GIVEN DATA
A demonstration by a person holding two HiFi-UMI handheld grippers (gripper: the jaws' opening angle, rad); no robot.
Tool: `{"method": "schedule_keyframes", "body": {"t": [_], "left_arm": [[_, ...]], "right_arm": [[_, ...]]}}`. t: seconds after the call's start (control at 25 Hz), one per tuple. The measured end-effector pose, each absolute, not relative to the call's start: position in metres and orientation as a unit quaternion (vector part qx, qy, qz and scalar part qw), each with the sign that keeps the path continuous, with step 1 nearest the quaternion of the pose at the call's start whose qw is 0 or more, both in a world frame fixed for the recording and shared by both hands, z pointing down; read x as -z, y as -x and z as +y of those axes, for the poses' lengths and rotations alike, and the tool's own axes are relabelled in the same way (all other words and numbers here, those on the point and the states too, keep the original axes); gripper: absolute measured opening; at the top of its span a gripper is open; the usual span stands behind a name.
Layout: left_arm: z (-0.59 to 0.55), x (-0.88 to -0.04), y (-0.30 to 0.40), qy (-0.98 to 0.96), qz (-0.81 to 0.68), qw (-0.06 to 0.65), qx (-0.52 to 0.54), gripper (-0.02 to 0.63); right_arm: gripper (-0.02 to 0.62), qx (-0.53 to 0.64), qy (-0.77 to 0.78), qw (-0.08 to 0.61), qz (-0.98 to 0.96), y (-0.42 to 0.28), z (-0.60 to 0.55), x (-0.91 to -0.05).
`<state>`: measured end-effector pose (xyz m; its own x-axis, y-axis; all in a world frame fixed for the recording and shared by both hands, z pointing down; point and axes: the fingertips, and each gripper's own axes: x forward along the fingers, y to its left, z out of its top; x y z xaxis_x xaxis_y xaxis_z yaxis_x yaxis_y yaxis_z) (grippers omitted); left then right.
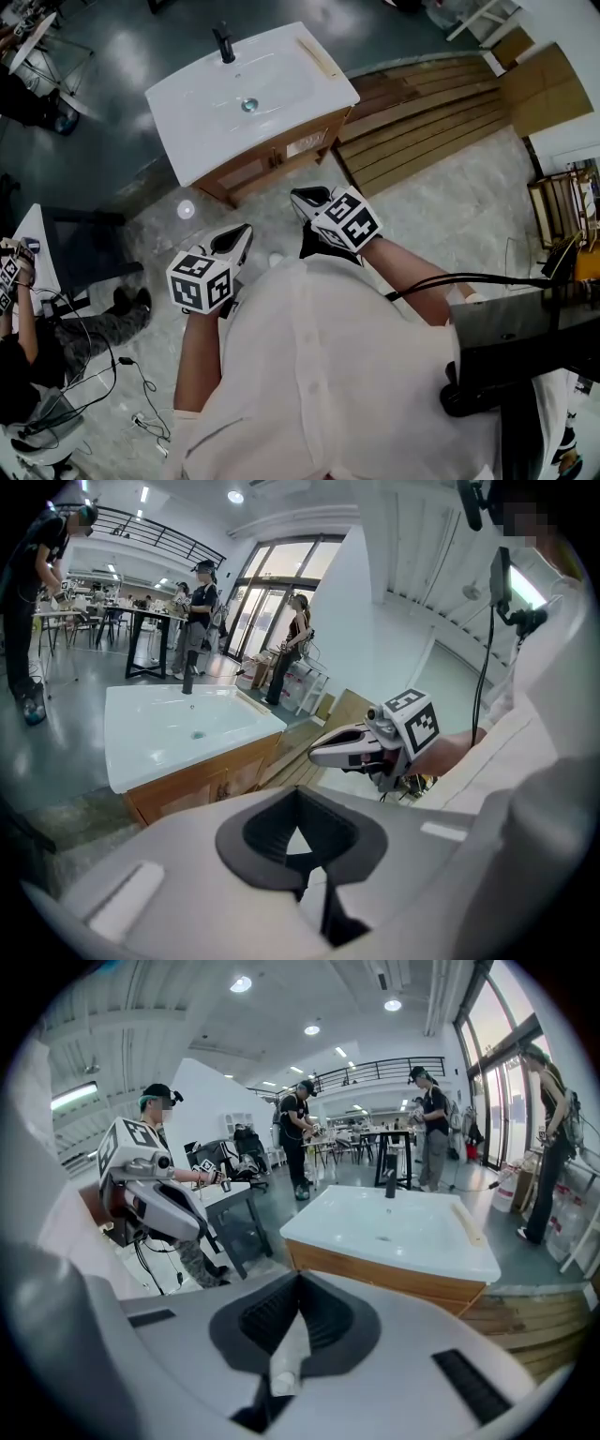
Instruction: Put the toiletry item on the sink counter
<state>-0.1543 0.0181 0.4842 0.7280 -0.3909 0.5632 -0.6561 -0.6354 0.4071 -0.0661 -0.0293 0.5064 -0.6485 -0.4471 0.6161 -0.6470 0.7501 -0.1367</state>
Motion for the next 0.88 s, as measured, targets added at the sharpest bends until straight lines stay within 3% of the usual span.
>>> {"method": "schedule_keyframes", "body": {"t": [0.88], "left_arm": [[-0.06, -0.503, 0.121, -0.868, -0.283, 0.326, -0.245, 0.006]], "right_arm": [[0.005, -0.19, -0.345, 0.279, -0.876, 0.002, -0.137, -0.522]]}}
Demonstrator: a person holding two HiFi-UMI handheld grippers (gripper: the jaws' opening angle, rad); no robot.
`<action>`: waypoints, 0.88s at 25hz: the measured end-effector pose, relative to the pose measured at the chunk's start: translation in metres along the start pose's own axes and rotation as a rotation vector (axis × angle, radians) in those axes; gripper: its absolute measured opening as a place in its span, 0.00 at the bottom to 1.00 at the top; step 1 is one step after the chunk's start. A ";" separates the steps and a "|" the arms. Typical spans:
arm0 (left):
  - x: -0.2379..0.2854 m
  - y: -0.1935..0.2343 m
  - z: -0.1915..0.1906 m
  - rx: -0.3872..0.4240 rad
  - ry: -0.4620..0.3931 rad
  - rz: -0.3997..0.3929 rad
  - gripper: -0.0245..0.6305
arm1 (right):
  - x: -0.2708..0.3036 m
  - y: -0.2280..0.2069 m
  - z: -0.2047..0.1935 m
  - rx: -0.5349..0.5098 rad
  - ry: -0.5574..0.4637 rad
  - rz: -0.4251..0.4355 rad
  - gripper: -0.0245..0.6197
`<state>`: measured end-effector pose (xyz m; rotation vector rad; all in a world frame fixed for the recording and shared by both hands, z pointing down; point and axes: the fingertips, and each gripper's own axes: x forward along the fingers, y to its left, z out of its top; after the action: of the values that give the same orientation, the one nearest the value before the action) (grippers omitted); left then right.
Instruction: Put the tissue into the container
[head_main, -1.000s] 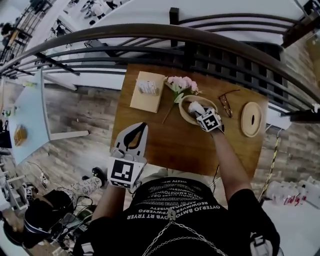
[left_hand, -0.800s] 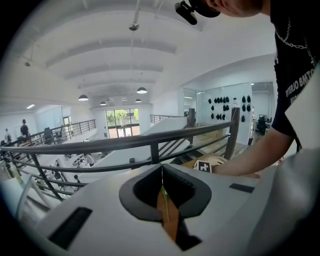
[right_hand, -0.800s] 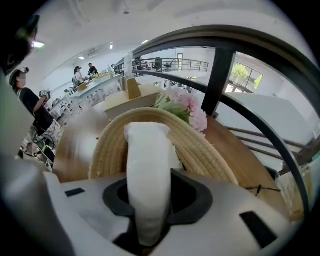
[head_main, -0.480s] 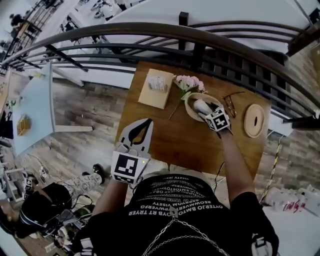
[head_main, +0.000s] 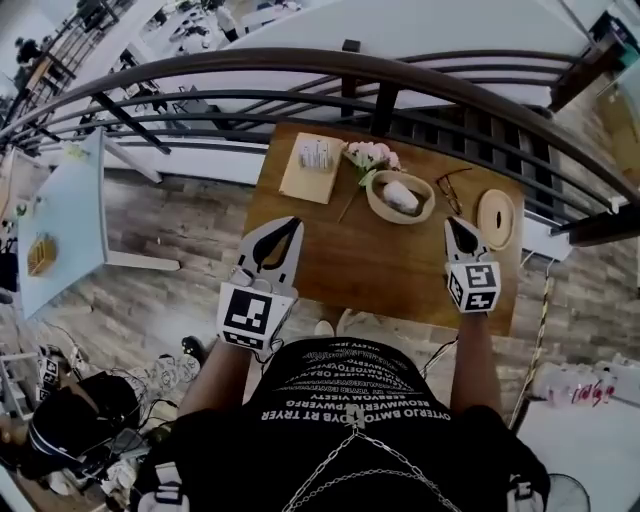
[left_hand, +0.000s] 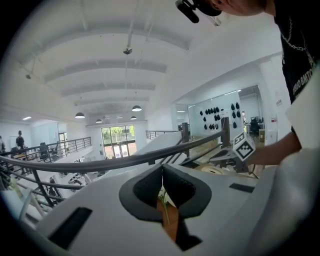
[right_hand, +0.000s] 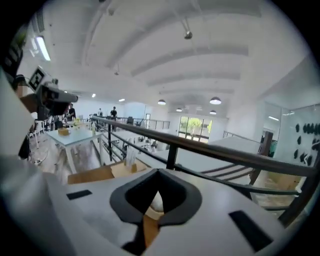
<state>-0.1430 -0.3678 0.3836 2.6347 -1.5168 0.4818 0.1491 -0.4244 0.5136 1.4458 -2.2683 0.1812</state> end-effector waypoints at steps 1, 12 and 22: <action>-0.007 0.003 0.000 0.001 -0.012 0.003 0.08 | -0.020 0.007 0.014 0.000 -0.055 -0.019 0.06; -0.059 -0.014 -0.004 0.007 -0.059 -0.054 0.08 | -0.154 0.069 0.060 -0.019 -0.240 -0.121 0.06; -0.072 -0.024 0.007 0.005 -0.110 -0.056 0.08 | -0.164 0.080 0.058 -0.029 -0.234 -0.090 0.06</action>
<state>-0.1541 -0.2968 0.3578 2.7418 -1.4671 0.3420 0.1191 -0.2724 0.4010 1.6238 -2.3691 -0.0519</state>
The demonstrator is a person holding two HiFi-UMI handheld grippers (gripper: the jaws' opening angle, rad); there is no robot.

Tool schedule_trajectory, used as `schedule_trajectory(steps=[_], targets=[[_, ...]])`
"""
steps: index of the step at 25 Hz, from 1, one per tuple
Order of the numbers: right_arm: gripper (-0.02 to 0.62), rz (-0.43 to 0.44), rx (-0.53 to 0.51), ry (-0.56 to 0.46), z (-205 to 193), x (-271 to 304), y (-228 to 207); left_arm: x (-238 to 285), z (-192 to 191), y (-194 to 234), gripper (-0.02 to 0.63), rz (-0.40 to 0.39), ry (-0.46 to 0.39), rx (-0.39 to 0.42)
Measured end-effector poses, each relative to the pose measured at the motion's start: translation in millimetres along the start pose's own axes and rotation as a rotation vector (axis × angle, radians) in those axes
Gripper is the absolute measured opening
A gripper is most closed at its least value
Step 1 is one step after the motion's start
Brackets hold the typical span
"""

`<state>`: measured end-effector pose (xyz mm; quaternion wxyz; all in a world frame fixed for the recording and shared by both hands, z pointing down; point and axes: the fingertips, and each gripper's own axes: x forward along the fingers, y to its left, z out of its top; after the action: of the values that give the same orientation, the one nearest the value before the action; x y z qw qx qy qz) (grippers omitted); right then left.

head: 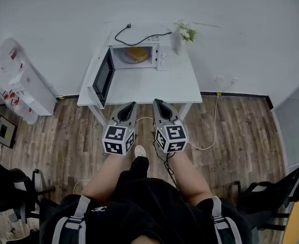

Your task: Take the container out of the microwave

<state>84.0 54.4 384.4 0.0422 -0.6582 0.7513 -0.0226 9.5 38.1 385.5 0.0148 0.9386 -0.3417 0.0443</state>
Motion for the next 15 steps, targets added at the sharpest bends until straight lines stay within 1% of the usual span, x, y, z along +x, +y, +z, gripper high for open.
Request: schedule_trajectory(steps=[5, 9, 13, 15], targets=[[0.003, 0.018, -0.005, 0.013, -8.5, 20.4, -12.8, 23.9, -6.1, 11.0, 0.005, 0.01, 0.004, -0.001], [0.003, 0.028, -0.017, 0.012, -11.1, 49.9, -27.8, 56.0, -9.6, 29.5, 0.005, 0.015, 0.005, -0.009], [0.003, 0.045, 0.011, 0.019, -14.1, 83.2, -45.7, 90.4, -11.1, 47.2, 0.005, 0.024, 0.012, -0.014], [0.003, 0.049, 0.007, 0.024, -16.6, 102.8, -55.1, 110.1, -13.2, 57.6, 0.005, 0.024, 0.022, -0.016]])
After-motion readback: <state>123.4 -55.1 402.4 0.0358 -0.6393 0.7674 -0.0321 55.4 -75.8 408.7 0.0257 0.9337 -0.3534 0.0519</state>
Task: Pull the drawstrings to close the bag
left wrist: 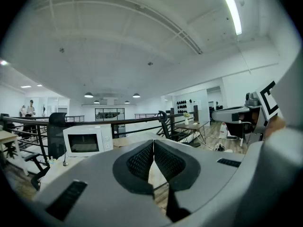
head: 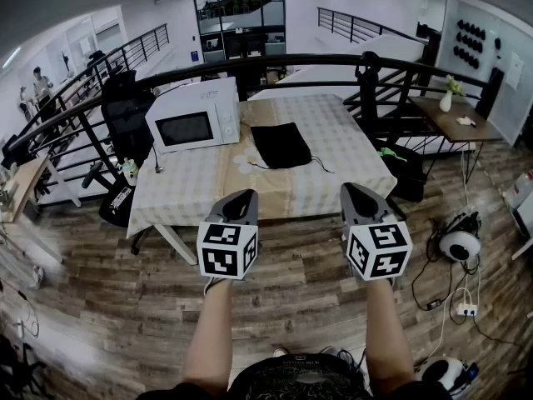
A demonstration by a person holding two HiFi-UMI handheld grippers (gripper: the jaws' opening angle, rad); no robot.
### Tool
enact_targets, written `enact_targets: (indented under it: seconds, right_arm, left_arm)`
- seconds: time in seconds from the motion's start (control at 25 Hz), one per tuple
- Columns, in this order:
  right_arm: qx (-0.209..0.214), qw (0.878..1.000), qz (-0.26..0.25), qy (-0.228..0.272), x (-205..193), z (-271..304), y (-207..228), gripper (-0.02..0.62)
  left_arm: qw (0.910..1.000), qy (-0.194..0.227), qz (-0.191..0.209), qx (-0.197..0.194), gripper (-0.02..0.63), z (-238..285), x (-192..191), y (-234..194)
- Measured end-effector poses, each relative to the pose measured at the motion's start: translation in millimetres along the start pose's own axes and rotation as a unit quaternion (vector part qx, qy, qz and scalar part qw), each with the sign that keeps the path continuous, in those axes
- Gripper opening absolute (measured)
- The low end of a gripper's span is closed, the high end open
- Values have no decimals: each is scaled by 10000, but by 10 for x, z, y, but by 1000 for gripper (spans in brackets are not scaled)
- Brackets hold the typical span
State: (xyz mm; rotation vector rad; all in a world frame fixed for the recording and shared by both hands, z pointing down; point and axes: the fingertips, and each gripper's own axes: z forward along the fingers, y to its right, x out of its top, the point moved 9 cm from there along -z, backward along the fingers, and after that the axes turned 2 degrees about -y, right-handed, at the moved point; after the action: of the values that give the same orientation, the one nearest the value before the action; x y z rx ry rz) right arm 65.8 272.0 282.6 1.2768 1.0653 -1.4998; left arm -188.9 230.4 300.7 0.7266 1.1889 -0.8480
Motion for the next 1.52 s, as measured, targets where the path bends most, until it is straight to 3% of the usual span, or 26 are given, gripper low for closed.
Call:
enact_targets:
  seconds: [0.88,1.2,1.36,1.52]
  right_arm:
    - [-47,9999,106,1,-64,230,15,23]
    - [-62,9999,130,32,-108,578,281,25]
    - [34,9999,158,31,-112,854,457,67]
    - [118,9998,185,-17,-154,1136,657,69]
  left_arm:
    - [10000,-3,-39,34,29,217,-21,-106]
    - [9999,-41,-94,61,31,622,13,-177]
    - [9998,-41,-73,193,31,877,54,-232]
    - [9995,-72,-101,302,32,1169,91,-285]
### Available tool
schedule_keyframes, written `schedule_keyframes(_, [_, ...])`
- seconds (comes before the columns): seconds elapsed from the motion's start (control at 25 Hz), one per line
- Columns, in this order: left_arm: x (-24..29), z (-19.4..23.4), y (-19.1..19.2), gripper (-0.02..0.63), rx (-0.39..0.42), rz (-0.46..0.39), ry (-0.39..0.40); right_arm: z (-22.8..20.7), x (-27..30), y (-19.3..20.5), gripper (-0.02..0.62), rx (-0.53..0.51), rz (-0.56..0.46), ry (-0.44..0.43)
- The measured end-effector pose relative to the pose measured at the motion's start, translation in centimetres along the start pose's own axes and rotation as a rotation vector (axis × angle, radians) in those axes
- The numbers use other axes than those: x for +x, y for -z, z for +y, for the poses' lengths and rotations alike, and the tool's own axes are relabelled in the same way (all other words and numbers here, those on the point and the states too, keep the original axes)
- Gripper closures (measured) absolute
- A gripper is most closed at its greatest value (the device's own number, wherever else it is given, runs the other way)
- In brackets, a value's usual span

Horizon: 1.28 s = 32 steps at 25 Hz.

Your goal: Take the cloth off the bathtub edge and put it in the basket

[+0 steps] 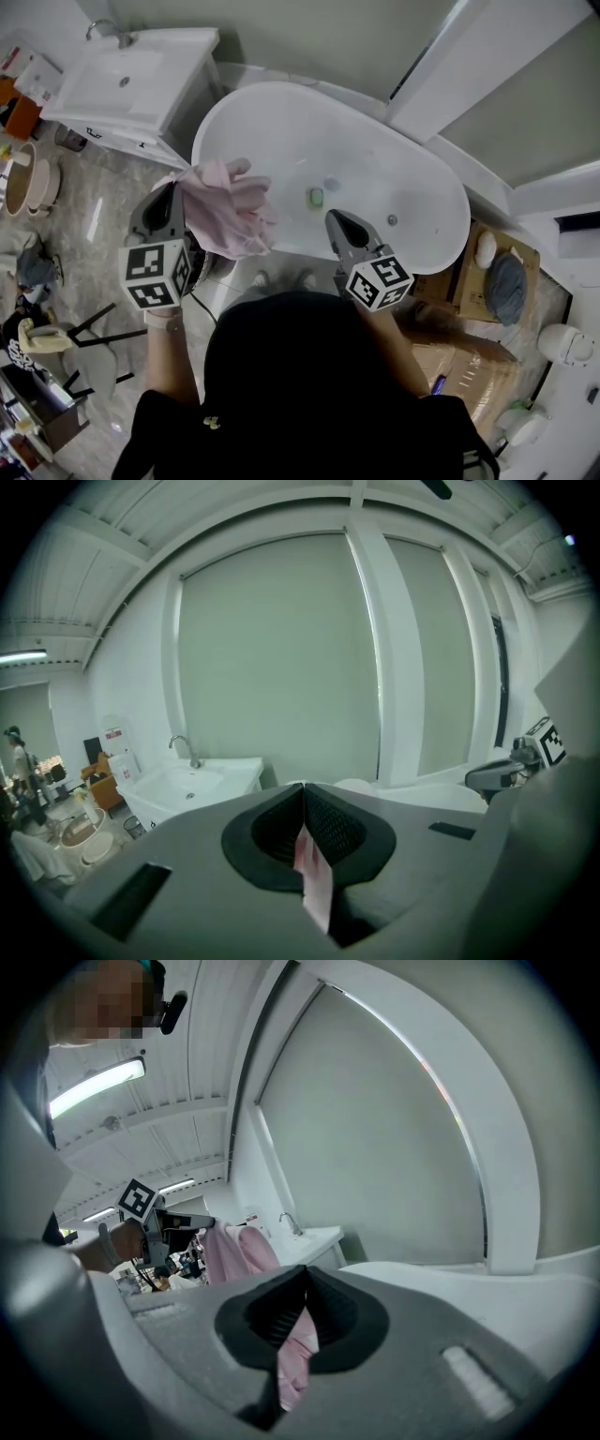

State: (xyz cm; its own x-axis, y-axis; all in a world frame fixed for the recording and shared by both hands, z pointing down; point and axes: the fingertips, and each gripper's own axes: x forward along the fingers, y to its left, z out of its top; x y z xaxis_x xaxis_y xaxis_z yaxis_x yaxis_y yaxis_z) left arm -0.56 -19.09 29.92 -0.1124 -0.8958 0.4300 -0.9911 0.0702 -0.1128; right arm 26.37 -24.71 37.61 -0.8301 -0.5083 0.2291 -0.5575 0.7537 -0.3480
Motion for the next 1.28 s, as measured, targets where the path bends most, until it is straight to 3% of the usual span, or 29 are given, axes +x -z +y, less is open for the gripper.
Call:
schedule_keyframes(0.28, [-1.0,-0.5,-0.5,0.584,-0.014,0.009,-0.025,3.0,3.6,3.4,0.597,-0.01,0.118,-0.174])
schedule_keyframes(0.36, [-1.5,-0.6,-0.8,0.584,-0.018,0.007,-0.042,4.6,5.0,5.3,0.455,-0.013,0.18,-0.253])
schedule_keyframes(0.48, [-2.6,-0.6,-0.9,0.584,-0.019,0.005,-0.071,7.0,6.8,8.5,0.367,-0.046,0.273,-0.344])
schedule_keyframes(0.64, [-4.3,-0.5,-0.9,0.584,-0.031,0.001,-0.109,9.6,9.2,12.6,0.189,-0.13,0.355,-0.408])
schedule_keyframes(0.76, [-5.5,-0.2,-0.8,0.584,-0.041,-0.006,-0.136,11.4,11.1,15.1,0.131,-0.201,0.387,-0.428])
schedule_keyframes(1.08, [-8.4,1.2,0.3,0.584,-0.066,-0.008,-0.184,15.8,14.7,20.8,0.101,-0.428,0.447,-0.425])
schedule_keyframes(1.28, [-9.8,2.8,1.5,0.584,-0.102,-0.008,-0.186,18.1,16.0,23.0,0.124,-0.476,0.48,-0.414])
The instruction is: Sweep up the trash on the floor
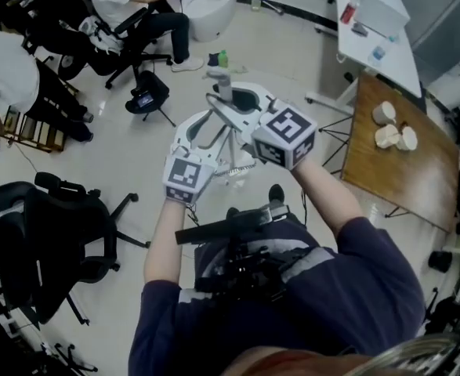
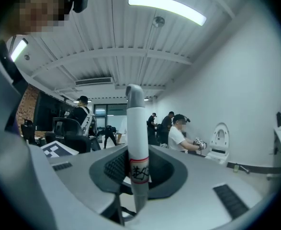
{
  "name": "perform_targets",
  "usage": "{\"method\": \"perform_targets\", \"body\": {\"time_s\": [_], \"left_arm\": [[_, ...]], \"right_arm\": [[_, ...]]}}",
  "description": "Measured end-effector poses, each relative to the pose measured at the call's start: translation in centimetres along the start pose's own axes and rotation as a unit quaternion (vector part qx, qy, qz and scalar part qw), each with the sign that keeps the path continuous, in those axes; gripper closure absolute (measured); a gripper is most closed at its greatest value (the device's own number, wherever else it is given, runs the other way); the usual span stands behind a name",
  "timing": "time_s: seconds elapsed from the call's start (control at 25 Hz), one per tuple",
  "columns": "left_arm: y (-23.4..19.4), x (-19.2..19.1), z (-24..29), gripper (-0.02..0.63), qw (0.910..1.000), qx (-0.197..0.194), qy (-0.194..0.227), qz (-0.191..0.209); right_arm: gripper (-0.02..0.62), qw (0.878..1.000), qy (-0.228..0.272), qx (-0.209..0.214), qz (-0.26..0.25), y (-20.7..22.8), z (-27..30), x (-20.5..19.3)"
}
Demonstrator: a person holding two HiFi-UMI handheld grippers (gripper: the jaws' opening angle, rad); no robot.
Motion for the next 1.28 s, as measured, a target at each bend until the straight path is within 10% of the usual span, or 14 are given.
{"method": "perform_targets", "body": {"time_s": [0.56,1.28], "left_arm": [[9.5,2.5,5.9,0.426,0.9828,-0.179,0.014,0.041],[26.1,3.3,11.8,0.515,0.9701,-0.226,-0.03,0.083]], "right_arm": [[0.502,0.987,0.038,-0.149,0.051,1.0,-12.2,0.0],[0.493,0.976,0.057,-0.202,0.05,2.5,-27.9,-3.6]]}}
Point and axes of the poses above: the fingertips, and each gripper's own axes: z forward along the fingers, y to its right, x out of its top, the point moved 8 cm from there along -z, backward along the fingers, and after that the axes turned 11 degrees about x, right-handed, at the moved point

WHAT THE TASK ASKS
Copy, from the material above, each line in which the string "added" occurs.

EXERCISE RESULT
Motion for the next 0.88 s, as measured, targets added at the sharpest bends until straight lines stay within 3% of the usual span.
Motion for the next 15 steps, targets added at the sharpest bends until straight lines stay within 1% of the usual span, x, y, z along +x, +y, +z, gripper high for open.

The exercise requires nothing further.